Action item: Report the tally of lines in the material below that have the string "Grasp", with no other output.

Source material:
--------

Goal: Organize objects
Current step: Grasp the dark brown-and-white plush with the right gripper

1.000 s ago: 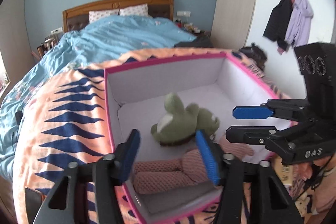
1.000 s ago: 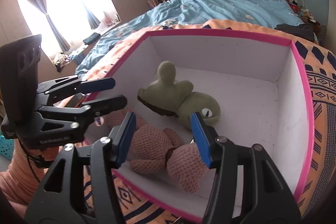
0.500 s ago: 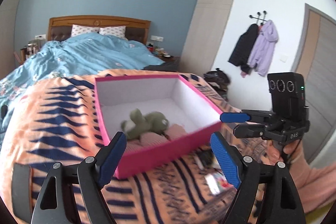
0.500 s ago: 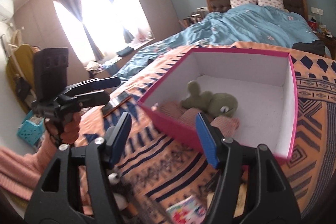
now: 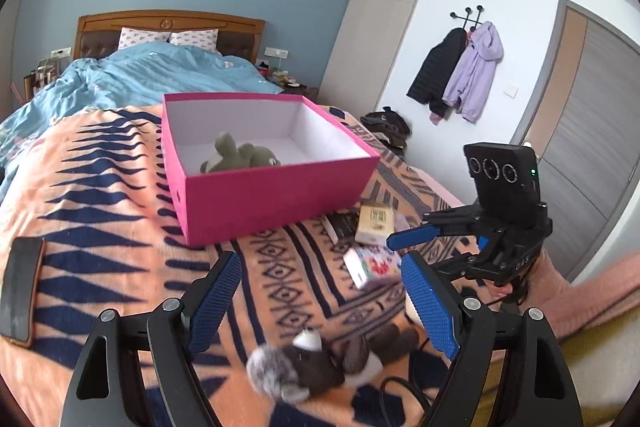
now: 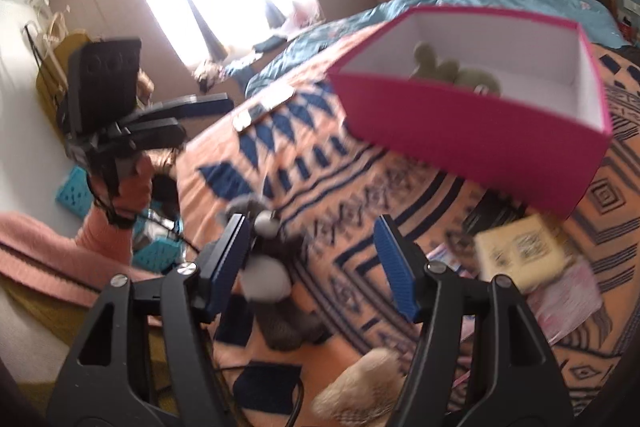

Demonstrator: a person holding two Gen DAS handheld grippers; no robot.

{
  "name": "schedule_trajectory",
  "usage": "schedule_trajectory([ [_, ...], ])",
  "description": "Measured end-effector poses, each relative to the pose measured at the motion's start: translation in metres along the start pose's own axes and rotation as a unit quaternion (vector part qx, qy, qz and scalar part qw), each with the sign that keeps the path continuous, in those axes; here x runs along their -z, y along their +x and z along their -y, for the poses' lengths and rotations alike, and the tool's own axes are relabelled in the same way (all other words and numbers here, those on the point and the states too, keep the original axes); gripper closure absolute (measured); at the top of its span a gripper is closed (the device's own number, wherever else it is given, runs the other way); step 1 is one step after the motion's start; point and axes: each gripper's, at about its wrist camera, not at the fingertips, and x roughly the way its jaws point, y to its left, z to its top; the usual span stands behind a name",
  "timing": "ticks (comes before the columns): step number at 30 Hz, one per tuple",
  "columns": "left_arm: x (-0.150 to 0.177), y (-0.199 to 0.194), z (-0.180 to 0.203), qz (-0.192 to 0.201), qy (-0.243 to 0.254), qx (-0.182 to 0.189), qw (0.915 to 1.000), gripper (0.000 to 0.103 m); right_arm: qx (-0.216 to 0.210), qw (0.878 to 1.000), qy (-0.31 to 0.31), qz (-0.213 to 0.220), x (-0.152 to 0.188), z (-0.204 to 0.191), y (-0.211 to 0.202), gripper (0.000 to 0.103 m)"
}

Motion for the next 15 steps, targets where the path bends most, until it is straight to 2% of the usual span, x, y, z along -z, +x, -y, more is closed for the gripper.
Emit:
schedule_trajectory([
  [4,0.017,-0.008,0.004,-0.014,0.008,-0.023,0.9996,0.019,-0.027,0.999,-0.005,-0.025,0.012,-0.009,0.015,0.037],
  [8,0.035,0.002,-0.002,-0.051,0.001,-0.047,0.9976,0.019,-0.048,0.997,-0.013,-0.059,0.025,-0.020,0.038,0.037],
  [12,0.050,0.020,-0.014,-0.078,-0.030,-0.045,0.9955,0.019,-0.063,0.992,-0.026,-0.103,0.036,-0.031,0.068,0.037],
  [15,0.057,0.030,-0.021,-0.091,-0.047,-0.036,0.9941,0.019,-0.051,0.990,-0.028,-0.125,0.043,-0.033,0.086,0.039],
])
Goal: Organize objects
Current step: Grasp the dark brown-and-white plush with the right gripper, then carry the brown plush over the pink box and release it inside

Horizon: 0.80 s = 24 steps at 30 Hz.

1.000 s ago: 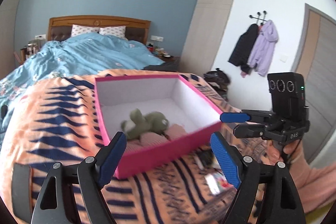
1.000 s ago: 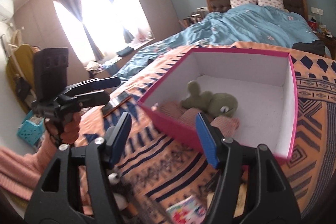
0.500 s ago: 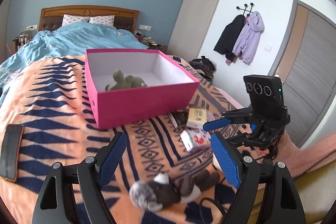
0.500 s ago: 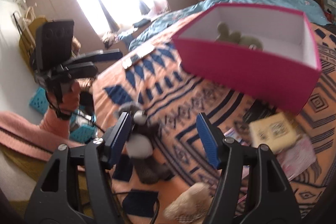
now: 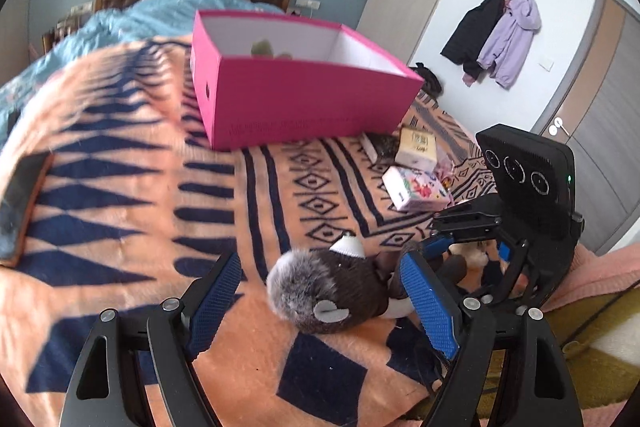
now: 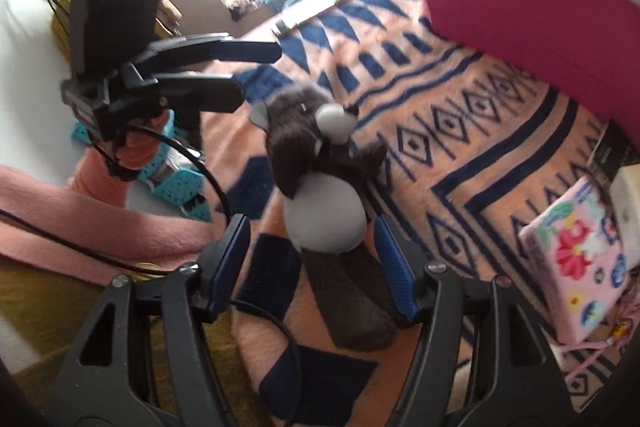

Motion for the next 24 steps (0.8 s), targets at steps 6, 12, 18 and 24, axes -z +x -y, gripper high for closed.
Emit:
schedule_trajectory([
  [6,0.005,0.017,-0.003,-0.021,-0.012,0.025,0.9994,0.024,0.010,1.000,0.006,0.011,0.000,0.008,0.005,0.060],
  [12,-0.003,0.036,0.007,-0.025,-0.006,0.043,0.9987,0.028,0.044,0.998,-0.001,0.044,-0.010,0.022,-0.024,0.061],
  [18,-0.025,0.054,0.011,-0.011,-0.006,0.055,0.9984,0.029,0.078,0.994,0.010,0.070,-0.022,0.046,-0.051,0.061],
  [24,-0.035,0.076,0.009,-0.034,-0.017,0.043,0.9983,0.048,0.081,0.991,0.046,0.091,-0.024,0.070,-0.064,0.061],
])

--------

Exercise solution: 2